DATA EXCERPT:

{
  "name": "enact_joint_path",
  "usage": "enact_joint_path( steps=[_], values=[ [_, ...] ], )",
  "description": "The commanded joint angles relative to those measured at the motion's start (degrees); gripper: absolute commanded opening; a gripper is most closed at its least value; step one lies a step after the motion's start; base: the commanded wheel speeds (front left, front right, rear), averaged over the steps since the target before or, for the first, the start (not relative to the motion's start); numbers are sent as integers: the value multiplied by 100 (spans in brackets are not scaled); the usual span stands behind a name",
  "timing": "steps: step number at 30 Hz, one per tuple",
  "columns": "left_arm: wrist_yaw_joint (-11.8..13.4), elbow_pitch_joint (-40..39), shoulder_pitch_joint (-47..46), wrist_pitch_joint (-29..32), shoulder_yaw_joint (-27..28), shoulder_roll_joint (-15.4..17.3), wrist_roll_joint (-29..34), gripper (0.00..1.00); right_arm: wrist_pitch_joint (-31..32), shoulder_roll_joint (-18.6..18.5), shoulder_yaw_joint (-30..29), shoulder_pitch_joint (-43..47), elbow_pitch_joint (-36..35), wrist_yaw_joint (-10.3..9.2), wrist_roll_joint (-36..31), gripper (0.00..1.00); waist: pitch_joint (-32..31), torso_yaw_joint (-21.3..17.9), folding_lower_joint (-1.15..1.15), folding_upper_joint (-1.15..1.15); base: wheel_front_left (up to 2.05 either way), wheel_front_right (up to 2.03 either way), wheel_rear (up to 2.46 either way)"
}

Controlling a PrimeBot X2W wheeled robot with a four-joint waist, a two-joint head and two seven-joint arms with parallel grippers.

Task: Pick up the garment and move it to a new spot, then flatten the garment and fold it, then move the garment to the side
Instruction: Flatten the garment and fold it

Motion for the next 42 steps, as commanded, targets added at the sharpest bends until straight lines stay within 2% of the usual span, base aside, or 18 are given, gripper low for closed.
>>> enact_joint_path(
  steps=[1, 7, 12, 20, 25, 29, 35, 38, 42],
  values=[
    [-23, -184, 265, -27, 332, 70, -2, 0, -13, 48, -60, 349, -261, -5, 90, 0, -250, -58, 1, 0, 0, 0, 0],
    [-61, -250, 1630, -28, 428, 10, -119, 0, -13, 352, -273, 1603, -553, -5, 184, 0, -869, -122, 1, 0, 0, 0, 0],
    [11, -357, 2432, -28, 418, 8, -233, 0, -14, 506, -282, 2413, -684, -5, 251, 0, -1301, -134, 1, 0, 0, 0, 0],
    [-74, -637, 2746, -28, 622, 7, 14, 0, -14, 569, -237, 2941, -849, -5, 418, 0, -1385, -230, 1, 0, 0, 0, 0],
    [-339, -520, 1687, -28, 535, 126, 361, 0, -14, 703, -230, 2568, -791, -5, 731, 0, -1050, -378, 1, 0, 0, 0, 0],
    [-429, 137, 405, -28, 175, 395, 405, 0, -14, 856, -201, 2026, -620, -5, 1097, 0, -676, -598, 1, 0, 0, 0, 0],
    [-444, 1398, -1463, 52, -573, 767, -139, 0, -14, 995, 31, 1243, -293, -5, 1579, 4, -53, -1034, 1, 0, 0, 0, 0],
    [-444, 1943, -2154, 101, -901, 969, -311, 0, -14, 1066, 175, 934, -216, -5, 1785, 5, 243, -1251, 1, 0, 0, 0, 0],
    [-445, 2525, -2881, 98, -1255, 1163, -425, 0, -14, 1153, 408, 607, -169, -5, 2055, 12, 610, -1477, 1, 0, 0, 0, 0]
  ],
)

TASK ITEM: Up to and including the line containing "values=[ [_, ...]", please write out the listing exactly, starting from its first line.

SOLVED EXERCISE:
{
  "name": "enact_joint_path",
  "usage": "enact_joint_path( steps=[_], values=[ [_, ...] ], )",

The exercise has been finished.